-- Required work --
Tally how many lines in the data hold the word "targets", and give the result with no other text.

START Exercise materials

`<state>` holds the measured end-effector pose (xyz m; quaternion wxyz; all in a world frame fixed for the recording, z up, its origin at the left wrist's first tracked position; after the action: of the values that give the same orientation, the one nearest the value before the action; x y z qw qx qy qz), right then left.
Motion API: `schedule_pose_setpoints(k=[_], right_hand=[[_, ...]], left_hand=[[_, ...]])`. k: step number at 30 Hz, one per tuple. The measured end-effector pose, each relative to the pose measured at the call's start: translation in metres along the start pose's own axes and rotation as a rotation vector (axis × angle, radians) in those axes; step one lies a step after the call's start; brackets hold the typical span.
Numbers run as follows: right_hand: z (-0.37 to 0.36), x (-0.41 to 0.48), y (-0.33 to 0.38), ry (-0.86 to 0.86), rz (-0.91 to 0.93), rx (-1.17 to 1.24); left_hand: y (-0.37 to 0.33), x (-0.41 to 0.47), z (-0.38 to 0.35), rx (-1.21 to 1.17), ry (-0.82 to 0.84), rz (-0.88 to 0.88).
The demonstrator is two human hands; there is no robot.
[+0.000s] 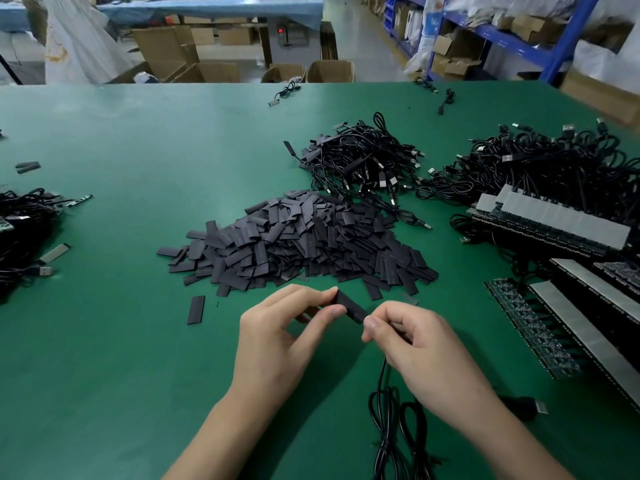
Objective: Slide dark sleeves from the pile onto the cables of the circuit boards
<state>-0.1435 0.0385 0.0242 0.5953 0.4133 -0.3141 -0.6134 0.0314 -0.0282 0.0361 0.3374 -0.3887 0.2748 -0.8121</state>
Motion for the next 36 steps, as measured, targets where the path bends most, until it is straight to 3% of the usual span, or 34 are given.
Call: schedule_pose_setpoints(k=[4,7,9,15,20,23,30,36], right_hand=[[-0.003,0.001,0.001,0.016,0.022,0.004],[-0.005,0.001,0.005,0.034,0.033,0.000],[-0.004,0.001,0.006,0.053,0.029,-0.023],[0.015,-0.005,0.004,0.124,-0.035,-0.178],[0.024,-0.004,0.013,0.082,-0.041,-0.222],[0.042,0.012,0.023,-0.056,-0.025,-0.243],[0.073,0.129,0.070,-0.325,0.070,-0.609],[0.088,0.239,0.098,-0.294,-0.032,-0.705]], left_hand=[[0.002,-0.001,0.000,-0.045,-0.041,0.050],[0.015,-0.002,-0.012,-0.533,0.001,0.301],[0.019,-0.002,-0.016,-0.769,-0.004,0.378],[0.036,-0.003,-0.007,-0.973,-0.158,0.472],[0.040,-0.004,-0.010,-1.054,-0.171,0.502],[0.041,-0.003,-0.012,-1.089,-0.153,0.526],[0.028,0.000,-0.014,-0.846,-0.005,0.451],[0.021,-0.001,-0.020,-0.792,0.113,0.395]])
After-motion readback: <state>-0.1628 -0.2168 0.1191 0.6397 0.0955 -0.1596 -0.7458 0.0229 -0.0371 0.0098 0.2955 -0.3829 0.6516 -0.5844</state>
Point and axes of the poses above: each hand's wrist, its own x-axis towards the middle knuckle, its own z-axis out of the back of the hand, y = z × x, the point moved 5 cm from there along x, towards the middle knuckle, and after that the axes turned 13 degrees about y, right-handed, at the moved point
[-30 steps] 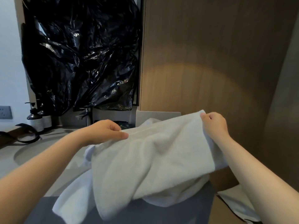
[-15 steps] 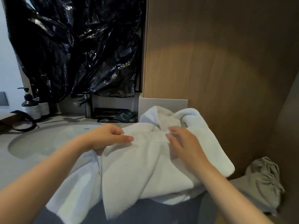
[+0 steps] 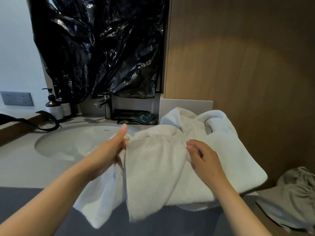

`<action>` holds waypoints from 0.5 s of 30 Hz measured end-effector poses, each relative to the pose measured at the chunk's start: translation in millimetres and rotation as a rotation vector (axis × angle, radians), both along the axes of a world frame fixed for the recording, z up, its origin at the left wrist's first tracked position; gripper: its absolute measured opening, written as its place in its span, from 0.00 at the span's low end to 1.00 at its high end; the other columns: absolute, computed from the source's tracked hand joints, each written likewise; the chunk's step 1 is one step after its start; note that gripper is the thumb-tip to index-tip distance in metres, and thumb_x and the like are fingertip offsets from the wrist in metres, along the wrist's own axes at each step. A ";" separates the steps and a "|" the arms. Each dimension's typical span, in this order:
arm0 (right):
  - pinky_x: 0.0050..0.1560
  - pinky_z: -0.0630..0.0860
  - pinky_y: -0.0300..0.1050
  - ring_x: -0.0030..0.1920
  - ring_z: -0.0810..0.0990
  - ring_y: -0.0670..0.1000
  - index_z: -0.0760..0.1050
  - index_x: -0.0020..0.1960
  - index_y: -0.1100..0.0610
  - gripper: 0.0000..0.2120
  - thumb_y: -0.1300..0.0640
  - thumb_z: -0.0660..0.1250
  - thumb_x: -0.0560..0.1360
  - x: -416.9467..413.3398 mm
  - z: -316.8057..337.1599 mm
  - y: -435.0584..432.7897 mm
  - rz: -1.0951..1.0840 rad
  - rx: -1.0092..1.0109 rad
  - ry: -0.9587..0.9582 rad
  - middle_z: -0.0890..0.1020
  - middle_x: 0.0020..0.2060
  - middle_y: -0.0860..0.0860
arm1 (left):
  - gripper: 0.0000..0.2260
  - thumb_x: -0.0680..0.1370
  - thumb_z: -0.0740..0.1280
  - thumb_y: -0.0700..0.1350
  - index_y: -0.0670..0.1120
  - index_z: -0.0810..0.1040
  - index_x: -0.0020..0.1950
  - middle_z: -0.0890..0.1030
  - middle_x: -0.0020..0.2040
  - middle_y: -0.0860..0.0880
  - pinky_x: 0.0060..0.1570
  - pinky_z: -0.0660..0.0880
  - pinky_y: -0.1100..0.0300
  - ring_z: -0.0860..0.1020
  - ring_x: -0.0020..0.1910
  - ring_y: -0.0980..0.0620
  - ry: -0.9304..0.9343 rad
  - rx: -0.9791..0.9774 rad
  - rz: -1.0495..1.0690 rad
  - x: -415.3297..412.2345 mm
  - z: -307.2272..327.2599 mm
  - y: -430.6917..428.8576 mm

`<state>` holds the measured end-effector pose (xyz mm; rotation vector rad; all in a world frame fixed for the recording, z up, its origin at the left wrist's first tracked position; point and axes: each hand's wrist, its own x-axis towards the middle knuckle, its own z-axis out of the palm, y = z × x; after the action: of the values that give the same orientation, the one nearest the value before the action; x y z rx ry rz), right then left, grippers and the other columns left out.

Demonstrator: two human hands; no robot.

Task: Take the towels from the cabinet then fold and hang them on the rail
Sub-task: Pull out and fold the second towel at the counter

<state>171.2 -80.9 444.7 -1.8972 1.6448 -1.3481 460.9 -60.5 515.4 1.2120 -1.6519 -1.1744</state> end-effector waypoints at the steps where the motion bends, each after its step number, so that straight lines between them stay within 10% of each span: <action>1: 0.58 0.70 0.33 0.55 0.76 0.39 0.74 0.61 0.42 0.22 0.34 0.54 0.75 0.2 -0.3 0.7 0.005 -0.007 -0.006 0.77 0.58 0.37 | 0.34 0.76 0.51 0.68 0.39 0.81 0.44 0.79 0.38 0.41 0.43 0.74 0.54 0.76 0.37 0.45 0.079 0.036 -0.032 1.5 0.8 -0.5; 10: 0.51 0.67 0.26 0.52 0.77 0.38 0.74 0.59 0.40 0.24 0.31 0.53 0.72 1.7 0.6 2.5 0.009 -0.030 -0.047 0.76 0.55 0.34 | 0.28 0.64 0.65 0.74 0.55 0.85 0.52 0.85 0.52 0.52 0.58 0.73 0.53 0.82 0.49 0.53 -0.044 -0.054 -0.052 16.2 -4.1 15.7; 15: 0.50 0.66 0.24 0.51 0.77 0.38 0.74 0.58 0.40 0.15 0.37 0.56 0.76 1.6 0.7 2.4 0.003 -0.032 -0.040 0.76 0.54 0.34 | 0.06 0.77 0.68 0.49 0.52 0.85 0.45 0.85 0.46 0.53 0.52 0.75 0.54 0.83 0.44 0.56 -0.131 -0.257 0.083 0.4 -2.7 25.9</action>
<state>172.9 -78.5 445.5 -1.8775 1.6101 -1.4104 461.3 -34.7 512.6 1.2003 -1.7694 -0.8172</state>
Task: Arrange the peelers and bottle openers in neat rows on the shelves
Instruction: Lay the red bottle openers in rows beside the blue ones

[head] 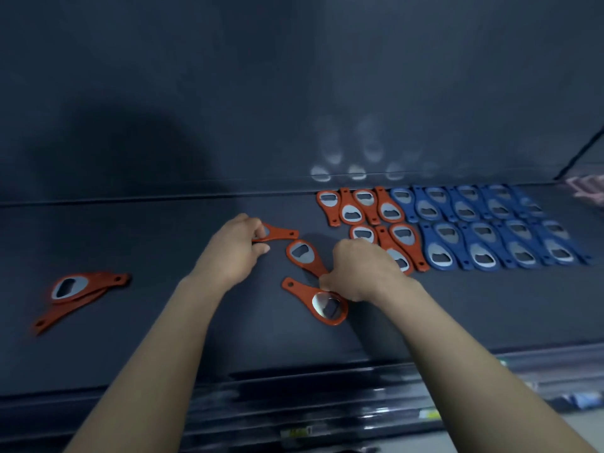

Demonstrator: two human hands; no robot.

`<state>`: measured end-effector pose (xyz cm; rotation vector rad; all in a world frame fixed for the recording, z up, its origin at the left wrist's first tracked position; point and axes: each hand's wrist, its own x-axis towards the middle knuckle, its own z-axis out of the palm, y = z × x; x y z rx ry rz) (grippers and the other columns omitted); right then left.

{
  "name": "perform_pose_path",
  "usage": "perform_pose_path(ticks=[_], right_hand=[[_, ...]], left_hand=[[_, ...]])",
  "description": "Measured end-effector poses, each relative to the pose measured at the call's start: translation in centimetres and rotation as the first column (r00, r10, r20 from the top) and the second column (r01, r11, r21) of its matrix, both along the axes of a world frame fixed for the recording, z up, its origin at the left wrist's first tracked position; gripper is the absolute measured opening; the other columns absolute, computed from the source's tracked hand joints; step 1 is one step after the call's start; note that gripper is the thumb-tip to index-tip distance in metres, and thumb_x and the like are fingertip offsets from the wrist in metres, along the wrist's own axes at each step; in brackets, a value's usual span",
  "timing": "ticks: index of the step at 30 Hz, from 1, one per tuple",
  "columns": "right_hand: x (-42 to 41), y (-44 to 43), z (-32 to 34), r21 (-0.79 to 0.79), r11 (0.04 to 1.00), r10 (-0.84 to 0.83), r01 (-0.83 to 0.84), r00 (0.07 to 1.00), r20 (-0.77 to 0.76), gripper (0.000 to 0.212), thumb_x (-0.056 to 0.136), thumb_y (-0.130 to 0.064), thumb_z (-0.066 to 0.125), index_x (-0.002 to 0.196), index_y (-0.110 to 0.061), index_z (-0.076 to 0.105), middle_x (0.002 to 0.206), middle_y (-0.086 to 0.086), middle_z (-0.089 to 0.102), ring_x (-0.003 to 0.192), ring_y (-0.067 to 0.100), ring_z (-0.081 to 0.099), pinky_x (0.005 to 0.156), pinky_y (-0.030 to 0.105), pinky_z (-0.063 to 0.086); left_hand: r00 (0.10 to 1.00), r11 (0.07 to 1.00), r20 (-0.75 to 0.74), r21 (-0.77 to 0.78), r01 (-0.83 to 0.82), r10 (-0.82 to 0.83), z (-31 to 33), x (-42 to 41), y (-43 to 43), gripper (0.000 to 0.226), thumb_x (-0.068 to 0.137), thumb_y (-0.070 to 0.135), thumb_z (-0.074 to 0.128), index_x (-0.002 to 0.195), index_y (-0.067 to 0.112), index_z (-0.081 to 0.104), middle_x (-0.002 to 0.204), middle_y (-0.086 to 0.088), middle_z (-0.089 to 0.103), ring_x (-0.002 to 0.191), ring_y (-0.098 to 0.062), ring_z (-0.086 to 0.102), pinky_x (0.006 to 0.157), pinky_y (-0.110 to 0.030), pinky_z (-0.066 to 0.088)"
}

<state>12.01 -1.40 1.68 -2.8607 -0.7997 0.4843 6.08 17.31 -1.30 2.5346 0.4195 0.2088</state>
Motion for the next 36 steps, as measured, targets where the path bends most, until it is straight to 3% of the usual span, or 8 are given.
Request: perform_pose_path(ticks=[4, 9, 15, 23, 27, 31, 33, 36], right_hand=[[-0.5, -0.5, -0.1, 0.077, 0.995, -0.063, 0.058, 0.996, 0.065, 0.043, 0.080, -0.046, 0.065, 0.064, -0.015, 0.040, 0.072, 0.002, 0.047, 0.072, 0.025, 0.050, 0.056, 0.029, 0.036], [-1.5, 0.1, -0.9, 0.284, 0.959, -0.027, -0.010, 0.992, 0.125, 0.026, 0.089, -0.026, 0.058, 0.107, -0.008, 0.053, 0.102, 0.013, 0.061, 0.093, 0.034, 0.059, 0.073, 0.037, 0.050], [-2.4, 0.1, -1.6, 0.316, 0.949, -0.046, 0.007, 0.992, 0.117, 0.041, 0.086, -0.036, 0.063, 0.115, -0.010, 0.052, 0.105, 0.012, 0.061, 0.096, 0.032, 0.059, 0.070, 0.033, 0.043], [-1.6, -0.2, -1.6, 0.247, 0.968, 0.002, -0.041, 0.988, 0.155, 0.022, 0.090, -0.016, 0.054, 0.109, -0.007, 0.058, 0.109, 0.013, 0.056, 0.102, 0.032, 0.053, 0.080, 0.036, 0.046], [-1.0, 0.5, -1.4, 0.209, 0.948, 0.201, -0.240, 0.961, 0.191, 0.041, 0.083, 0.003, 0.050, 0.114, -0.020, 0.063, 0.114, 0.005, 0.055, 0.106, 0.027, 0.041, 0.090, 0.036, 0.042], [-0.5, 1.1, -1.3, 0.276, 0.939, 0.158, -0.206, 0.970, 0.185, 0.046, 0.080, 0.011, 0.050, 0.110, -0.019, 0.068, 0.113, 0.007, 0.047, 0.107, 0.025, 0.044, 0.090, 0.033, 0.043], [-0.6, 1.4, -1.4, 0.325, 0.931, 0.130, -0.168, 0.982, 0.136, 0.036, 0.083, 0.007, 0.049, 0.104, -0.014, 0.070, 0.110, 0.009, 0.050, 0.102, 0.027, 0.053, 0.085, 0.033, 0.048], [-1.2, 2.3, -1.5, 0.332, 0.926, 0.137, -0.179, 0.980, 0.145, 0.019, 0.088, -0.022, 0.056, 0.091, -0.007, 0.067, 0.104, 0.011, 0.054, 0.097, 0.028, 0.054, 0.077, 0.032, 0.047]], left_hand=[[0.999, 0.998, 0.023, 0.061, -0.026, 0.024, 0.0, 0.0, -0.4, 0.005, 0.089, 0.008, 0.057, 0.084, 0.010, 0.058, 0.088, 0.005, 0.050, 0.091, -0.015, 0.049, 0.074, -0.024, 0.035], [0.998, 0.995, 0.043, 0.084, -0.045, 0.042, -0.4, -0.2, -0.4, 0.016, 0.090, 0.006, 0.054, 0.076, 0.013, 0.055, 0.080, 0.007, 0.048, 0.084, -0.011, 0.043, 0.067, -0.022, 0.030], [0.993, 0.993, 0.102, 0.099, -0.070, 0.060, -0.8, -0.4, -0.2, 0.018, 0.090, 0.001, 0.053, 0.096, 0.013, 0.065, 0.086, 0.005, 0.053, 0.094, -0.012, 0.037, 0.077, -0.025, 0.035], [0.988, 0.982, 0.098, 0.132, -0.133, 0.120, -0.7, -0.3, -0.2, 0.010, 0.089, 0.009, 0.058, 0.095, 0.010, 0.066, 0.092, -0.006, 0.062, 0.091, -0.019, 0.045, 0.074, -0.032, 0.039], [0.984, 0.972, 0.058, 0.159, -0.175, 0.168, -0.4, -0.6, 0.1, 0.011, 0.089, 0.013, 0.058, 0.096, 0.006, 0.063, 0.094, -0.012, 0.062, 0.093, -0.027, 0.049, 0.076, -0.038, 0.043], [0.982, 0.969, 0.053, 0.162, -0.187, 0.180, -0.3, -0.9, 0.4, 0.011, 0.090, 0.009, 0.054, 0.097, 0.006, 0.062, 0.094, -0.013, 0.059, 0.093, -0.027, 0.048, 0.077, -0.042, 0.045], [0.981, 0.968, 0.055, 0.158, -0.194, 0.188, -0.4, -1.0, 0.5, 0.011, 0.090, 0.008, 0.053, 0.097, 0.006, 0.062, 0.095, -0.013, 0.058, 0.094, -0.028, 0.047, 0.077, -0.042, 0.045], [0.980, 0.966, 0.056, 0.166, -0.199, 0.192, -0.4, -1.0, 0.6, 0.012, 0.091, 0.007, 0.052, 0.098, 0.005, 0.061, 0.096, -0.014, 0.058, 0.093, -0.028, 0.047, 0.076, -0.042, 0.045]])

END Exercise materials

-- Solution to the exercise --
2